Andrew Exum says that Tom Ricks and I are wrong:
[T]here can be no denying that a space has indeed been created for a more or less peaceful political process to take place. Acts of heinous violence still take place in Baghdad, but so too does a relatively peaceful political process. If you want to argue that getting involved in Iraq in the first place was a stupid decision, fine. I agree with you. But trying to argue that the Surge "failed" at this point -- even if Iraq someday descends anew into civil war -- simply isn't a credible option anymore.
Larison counters Exum:
No one claims that the “surge” was ever supposed to “fix all the problems in Iraq’s political process.” However, it was supposed to facilitate political reconciliation, and by Bush’s own standards a plan that did not include political reconciliation on major points of contention would not be a successful one. It was not the critics of the plan who put these measures of success in placeit was the authors of the plan.
It is not "moving the goal-posts", as Exum puts it, to say that the surge failed by the criteria offered in advance by its advocates. No one denies the decline in violence, and the luck and military skill that it took. But the entire point of reducing the violence was to create a space for political reconciliation, which would be the proof of the surge's success, and which would allow the US to leave without a regional and sectarian bloodbath.

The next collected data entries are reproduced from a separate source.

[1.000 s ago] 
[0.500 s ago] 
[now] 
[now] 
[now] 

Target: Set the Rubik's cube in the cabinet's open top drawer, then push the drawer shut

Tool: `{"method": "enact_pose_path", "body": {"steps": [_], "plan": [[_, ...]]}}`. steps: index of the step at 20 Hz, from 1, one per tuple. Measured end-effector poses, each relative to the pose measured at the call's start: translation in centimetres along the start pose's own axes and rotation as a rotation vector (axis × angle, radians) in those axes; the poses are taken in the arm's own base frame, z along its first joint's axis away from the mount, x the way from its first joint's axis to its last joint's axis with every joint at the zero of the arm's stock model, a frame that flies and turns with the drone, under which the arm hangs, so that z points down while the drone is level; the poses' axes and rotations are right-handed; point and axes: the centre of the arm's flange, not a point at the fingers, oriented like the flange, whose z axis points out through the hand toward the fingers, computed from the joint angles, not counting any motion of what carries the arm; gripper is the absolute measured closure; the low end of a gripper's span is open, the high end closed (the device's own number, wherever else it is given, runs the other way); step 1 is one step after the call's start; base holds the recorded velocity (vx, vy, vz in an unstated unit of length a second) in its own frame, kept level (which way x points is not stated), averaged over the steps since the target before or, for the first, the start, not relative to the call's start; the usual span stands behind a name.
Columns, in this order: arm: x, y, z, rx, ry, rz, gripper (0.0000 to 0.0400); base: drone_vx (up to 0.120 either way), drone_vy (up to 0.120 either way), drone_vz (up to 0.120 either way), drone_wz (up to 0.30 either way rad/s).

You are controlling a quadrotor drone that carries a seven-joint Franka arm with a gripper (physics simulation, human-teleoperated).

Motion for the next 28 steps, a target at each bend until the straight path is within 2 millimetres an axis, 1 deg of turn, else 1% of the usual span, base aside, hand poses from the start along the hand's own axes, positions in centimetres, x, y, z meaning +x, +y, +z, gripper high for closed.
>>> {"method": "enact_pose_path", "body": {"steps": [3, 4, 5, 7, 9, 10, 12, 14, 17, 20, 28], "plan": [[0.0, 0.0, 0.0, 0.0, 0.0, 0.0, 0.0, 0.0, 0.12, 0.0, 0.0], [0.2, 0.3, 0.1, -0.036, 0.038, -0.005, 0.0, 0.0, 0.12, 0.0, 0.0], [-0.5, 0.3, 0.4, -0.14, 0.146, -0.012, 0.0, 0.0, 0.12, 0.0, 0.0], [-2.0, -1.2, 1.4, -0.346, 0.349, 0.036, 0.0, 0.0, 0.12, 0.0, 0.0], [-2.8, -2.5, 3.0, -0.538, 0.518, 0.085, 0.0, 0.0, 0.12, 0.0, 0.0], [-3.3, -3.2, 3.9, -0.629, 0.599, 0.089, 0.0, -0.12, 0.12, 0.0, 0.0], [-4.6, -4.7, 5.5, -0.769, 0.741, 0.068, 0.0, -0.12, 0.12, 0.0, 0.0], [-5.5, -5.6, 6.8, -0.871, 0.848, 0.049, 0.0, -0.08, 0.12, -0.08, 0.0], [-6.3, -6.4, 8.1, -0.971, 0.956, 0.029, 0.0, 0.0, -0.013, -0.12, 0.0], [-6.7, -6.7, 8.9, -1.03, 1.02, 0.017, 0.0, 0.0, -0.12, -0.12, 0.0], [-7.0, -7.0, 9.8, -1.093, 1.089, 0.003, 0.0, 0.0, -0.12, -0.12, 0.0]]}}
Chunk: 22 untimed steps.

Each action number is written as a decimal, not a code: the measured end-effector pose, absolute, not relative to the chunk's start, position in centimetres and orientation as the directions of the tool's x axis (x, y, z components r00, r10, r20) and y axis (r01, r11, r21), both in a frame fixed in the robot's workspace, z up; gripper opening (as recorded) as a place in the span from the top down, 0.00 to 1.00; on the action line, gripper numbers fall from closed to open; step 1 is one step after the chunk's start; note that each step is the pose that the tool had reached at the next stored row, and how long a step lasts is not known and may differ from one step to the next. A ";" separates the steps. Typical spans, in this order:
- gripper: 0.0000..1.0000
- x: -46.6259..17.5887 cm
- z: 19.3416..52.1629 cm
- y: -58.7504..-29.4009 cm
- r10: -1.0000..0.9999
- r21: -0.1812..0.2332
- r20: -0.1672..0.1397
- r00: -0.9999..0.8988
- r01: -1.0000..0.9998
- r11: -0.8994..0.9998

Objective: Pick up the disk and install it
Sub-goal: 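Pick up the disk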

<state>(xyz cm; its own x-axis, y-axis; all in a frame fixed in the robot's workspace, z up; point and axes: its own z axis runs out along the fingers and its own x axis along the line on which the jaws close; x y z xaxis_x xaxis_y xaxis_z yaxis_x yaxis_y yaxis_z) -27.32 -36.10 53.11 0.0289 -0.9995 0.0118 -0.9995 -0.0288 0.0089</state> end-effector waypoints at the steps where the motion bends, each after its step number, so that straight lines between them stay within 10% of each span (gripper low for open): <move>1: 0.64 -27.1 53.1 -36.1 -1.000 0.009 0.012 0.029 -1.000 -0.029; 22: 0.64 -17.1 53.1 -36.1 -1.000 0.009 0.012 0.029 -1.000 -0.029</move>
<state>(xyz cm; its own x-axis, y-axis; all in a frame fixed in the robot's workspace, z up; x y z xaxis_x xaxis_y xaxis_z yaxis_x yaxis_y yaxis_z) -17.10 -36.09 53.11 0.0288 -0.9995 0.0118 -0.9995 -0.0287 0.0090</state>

Such proof does not exist.
Yes, we had multi-sectarian and largely secular political parties in a relatively peaceful election. And this should go into the equation of the surge's tactical successes. But we only had such an election because resolving the legitimacy of many Sunni candidates (now lawmakers) was simply postponed. And the paralysis since suggests that the sectarian divides and distrust remain as deep as ever.